* TASK BRIEF
Produce a word-for-word restatement of the lines from the line with "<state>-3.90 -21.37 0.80" to the end of the listing below, inclusive.
******
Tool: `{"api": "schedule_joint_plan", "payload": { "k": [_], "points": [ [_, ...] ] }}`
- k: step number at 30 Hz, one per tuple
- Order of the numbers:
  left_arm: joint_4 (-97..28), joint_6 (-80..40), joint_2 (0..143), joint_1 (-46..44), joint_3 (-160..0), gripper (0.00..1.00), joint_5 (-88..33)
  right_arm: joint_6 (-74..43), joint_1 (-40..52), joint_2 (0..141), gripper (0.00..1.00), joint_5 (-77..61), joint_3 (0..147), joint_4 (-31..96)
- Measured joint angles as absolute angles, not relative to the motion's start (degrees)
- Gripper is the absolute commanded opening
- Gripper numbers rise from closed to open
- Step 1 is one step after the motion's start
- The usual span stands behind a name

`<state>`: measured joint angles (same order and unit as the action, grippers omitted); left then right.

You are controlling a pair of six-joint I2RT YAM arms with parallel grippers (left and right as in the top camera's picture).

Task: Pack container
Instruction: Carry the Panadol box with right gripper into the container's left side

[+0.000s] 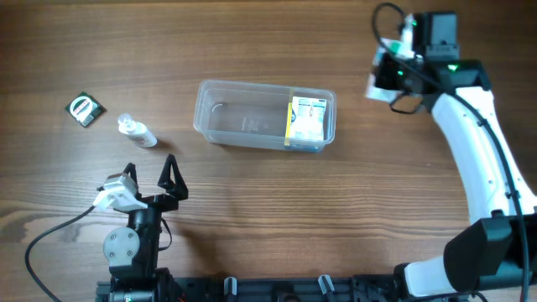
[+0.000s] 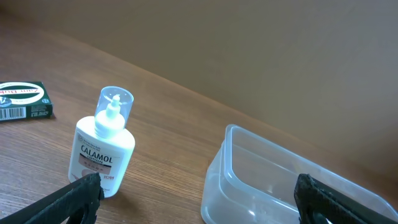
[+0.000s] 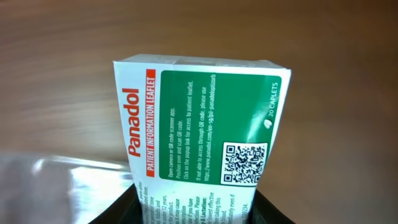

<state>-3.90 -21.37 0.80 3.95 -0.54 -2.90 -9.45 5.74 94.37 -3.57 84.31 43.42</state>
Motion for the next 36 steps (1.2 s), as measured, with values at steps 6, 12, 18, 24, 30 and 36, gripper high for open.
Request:
{"api": "schedule_joint_plan", "payload": {
  "k": [6, 12, 18, 24, 30, 36],
  "points": [
    [-3.9, -21.4, 0.8, 3.9, -0.5, 1.00, -2.9, 0.7, 17.8, 94.4, 0.37, -7.8, 85.0, 37.1],
    [-3.9, -21.4, 0.8, 3.9, -0.5, 1.00, -2.9, 13.1, 28.4, 94.4, 0.38, -7.5, 85.0, 32.4],
    [-3.9, -21.4, 0.8, 3.9, -0.5, 1.00, -2.9, 22.3, 33.1, 94.4, 0.40, -4.6, 85.0, 30.7],
    [-3.9, -21.4, 0.8, 3.9, -0.5, 1.00, -2.9, 27.8, 33.1, 97.7, 0.35, -2.7, 85.0, 30.8],
    [-3.9, -21.4, 0.8, 3.9, -0.5, 1.00, -2.9, 36.4, 33.1, 103.8, 0.36, -1.9, 85.0, 30.8],
    [-3.9, -21.4, 0.8, 3.9, -0.5, 1.00, -2.9, 42.0, 33.3, 105.9, 0.36, -1.6, 85.0, 30.8]
  ]
}}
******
* FINISHED EXERCISE
<state>-3.90 -21.37 0.80 3.95 -0.54 -2.90 -9.45 5.74 94.37 -3.57 84.31 43.42</state>
Motion for the next 36 steps (1.2 s), as measured, with values at steps 6, 12, 18, 24, 30 and 36, gripper high for open.
Request:
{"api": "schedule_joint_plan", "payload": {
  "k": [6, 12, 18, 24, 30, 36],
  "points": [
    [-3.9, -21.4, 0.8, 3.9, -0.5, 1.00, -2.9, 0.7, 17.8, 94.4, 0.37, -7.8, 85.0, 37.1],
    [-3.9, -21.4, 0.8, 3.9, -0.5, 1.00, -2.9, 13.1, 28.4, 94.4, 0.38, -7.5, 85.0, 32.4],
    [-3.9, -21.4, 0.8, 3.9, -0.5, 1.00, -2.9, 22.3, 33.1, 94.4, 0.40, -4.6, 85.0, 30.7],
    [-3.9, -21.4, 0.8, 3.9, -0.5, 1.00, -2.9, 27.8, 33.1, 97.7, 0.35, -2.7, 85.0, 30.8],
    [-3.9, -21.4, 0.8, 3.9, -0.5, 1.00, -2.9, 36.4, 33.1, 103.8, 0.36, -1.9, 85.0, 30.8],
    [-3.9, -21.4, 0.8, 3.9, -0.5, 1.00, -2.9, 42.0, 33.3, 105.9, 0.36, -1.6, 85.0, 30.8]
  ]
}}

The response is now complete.